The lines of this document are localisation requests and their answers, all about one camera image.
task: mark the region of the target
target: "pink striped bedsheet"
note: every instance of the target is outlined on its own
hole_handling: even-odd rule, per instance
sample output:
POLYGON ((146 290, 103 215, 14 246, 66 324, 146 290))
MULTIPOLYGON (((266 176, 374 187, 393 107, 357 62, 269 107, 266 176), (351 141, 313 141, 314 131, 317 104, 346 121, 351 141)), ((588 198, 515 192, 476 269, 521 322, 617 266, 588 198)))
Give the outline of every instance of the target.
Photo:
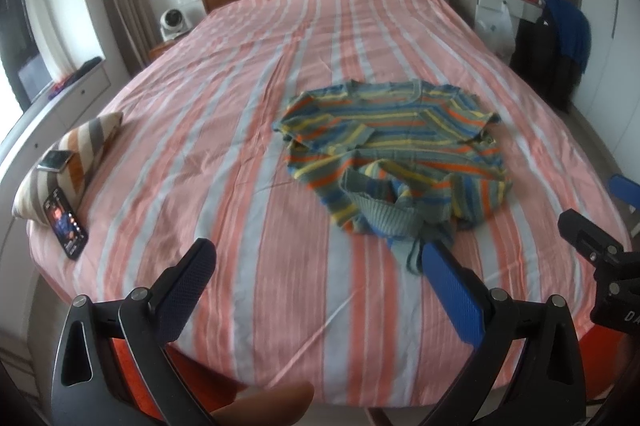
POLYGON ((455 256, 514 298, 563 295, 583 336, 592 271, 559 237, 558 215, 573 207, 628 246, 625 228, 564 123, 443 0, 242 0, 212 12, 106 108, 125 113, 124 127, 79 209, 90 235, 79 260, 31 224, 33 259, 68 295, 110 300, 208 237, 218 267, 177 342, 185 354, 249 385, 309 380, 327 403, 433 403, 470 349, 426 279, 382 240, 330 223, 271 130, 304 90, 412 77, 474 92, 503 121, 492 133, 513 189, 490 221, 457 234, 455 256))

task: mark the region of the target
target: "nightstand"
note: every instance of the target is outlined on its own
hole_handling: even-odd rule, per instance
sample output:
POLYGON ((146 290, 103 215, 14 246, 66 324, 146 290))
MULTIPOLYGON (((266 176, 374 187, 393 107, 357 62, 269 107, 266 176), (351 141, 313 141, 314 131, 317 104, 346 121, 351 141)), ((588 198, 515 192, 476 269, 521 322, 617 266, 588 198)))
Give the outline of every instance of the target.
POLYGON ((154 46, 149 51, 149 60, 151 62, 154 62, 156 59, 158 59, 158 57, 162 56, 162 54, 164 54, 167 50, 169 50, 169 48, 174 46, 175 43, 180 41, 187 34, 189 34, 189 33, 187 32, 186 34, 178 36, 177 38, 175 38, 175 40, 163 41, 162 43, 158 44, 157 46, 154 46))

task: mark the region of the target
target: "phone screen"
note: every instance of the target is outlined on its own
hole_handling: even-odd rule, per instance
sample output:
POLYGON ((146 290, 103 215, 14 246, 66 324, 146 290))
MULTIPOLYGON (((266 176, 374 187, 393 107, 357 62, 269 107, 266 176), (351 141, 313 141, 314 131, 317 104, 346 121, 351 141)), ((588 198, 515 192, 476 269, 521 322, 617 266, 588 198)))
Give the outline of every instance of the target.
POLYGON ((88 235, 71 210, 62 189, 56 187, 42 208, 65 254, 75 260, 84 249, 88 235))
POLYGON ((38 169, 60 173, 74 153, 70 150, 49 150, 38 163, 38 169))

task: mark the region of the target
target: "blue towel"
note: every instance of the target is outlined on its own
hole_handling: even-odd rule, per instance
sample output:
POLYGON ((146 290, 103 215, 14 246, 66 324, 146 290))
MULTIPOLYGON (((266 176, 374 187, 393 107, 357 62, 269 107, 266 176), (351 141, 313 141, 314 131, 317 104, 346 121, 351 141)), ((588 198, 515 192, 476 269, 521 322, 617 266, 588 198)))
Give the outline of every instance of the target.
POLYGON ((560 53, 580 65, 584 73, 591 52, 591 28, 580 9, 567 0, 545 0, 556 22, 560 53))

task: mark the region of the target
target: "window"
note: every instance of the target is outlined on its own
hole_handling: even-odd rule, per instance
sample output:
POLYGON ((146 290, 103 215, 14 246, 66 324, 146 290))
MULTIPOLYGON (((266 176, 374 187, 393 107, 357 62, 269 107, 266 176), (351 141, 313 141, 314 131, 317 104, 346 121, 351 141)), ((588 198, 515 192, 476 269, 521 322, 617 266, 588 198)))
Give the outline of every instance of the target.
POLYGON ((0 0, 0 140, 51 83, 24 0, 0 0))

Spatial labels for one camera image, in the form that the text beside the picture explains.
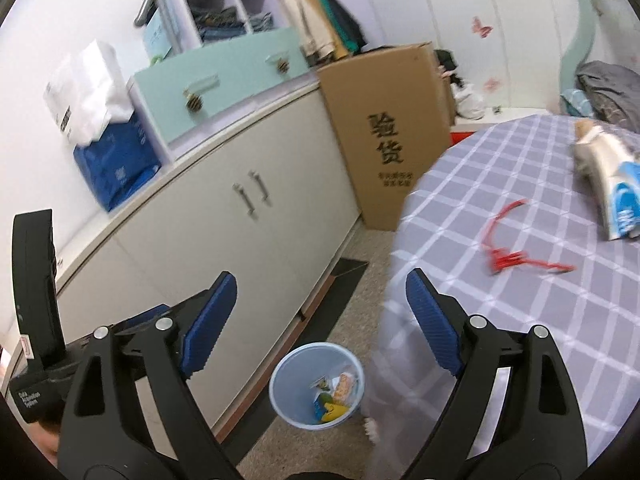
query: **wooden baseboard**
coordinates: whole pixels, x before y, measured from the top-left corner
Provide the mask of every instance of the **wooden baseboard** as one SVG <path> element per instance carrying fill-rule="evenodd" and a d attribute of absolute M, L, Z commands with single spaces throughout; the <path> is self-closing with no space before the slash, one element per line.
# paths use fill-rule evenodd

----------

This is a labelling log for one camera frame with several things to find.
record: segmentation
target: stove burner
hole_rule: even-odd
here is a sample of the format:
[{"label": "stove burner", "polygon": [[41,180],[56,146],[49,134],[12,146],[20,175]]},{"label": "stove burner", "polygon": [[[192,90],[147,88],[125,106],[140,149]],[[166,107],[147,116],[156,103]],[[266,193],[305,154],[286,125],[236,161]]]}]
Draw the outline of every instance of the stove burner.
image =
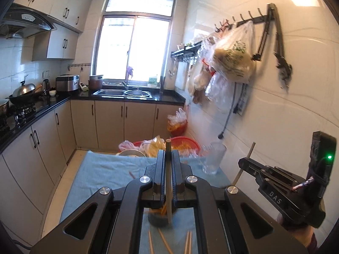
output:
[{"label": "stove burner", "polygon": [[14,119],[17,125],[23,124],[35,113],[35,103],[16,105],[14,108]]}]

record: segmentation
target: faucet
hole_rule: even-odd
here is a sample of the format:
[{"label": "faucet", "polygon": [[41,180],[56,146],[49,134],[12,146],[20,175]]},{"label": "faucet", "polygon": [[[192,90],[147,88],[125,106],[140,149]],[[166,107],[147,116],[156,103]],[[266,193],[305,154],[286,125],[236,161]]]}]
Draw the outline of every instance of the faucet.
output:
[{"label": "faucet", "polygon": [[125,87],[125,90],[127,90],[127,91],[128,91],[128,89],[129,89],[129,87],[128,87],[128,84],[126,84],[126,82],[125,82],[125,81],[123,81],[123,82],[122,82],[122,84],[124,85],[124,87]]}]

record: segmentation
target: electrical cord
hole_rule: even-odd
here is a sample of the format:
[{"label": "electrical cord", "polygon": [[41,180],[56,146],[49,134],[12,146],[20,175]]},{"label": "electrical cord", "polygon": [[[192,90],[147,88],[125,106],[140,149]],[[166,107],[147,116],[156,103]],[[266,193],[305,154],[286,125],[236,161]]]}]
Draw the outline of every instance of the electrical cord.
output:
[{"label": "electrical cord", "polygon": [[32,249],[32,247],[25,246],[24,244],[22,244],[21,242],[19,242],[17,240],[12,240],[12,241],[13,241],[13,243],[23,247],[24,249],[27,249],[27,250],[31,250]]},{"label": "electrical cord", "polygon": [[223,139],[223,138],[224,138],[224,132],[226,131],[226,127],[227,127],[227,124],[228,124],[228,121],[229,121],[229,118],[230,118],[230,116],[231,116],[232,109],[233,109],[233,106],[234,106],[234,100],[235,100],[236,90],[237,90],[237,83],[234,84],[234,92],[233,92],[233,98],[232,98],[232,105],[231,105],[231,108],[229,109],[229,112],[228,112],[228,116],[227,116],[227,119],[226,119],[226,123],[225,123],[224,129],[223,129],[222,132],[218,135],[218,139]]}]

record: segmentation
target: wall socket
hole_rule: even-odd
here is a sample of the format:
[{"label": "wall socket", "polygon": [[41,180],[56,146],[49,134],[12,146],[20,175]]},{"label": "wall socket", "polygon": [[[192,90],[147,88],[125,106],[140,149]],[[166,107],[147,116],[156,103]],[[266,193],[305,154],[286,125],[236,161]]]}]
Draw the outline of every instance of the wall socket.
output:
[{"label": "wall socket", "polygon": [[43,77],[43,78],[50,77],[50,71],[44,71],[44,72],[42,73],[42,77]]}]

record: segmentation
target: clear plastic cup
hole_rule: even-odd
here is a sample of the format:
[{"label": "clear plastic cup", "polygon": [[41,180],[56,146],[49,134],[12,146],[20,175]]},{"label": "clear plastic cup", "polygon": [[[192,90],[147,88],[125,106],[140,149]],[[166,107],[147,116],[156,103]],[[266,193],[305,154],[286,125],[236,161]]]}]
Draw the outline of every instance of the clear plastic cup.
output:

----------

— PROMPT —
Count every line of the data above where "plastic" appears, and give the total only.

— SOLUTION TO THE PROBLEM —
3